Segment Start: THE DATA

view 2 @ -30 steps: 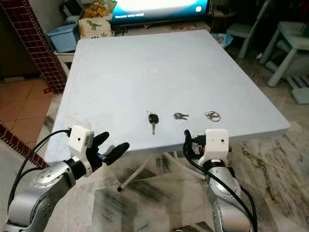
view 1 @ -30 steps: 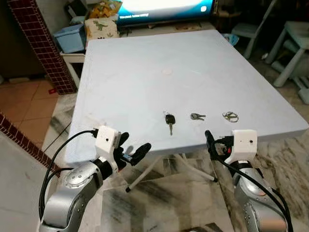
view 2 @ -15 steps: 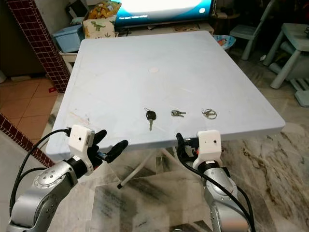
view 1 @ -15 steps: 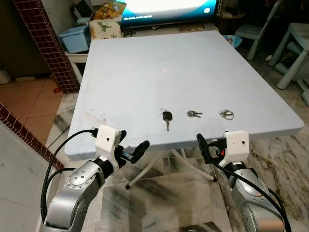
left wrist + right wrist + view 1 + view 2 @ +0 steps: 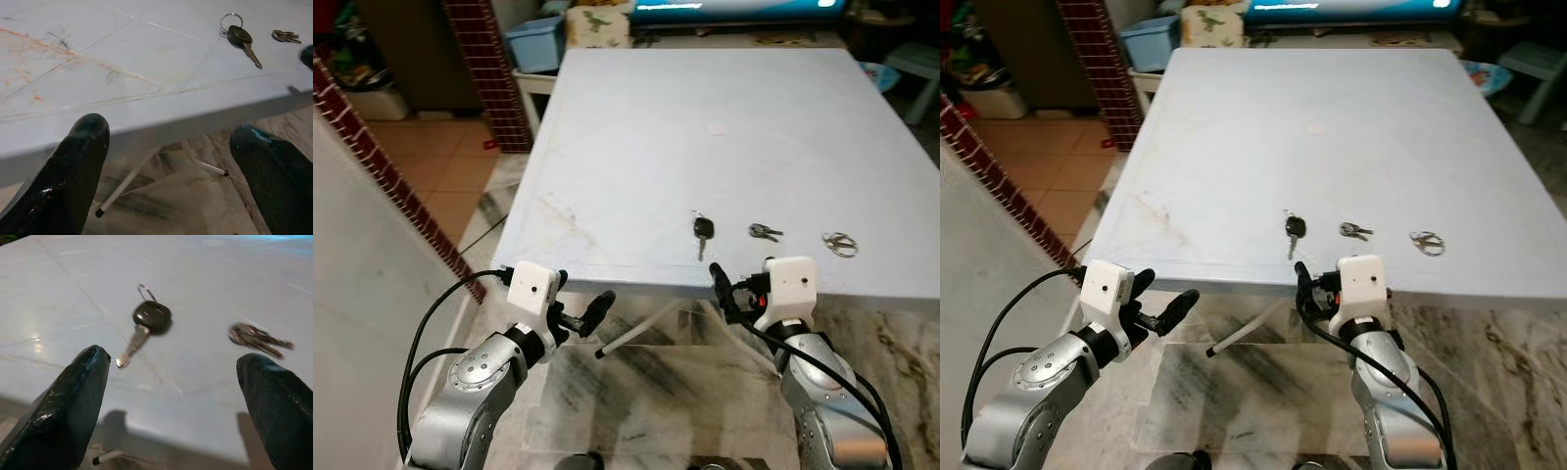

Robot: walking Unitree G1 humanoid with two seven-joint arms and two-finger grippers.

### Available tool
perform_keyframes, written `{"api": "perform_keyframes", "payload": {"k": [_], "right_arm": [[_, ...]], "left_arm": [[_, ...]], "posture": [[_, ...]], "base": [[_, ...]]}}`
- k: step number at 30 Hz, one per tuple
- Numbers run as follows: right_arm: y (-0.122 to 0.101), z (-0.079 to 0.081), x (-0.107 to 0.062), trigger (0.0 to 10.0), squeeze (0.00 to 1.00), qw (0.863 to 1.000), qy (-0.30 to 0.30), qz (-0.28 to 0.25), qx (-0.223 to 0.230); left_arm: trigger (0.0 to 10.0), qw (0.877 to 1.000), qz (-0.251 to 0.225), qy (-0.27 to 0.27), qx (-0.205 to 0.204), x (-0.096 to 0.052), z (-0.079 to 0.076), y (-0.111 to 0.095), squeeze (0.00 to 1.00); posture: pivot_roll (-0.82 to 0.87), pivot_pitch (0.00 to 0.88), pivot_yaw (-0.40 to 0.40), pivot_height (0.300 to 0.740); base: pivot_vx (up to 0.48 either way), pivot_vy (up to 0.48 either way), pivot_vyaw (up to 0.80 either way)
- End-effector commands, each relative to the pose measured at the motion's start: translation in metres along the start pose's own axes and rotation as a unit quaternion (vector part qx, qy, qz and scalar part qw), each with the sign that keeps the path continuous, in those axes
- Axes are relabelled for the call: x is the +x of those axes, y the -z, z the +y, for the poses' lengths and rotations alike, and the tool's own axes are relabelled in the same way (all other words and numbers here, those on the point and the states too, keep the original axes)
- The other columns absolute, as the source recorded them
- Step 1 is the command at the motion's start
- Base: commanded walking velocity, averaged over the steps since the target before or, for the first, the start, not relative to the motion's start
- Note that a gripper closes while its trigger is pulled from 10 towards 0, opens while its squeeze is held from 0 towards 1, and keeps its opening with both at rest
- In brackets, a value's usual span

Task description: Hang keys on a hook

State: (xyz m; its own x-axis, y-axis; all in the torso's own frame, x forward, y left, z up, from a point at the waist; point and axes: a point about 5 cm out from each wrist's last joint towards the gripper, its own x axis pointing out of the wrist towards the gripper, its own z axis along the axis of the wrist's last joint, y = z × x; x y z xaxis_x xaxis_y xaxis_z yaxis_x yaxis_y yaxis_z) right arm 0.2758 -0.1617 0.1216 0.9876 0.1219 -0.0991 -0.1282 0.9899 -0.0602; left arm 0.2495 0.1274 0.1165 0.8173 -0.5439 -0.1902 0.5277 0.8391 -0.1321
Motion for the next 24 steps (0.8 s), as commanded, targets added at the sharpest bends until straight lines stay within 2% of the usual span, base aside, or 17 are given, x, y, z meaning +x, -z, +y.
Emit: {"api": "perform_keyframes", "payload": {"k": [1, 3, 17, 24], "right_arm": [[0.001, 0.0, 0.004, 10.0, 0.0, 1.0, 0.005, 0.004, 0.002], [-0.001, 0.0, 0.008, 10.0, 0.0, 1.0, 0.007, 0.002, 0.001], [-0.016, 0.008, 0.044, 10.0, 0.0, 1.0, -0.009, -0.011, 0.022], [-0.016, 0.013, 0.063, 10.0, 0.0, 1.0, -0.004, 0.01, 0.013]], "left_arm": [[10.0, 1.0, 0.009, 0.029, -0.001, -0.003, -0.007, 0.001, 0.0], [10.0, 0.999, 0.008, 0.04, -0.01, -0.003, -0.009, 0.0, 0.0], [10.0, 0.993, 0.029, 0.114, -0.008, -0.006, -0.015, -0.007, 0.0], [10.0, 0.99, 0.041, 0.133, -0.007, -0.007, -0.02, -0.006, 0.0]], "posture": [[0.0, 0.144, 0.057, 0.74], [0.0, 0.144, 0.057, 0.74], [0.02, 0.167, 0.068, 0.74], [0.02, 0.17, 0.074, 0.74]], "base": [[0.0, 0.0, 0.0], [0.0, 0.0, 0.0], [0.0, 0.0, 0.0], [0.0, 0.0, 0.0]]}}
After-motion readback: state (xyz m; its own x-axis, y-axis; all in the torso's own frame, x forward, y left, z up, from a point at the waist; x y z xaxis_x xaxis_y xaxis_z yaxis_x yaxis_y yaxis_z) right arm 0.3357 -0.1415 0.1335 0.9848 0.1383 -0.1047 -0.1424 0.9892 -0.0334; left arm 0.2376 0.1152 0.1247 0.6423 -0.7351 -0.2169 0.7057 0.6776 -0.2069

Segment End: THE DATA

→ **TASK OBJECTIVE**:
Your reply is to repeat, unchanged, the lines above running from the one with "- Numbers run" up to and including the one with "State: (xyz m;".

→ **TASK RESPONSE**:
- Numbers run as follows: right_arm: y (-0.122 to 0.101), z (-0.079 to 0.081), x (-0.107 to 0.062), trigger (0.0 to 10.0), squeeze (0.00 to 1.00), qw (0.863 to 1.000), qy (-0.30 to 0.30), qz (-0.28 to 0.25), qx (-0.223 to 0.230); left_arm: trigger (0.0 to 10.0), qw (0.877 to 1.000), qz (-0.251 to 0.225), qy (-0.27 to 0.27), qx (-0.205 to 0.204), x (-0.096 to 0.052), z (-0.079 to 0.076), y (-0.111 to 0.095), squeeze (0.00 to 1.00); posture: pivot_roll (-0.82 to 0.87), pivot_pitch (0.00 to 0.88), pivot_yaw (-0.40 to 0.40), pivot_height (0.300 to 0.740); base: pivot_vx (up to 0.48 either way), pivot_vy (up to 0.48 either way), pivot_vyaw (up to 0.80 either way)
- End-effector commands, each relative to the pose measured at the motion's start: translation in metres along the start pose's own axes and rotation as a unit quaternion (vector part qx, qy, qz and scalar part qw), each with the sign that keeps the path continuous, in those axes
- Axes are relabelled for the call: x is the +x of those axes, y the -z, z the +y, for the poses' lengths and rotations alike, and the tool's own axes are relabelled in the same way (all other words and numbers here, those on the point and the states too, keep the original axes)
- The other columns absolute, as the source recorded them
- Step 1 is the command at the motion's start
- Base: commanded walking velocity, averaged over the steps since the target before or, for the first, the start, not relative to the motion's start
- Note that a gripper closes while its trigger is pulled from 10 towards 0, opens while its squeeze is held from 0 towards 1, and keeps its opening with both at rest
- In brackets, a value's usual span

Task description: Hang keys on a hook

State: (xyz m; its own x-axis, y-axis; all in the torso's own frame, x forward, y left, z up, from a point at the waist; point and axes: a point about 5 cm out from each wrist's last joint towards the gripper, its own x axis pointing out of the wrist towards the gripper, its own z axis along the axis of the wrist's last joint, y = z × x; x y z xaxis_x xaxis_y xaxis_z yaxis_x yaxis_y yaxis_z) right arm 0.2758 -0.1617 0.1216 0.9876 0.1219 -0.0991 -0.1282 0.9899 -0.0602; left arm 0.2495 0.1274 0.1165 0.8173 -0.5439 -0.1902 0.5277 0.8391 -0.1321

The answer has been supplied in full.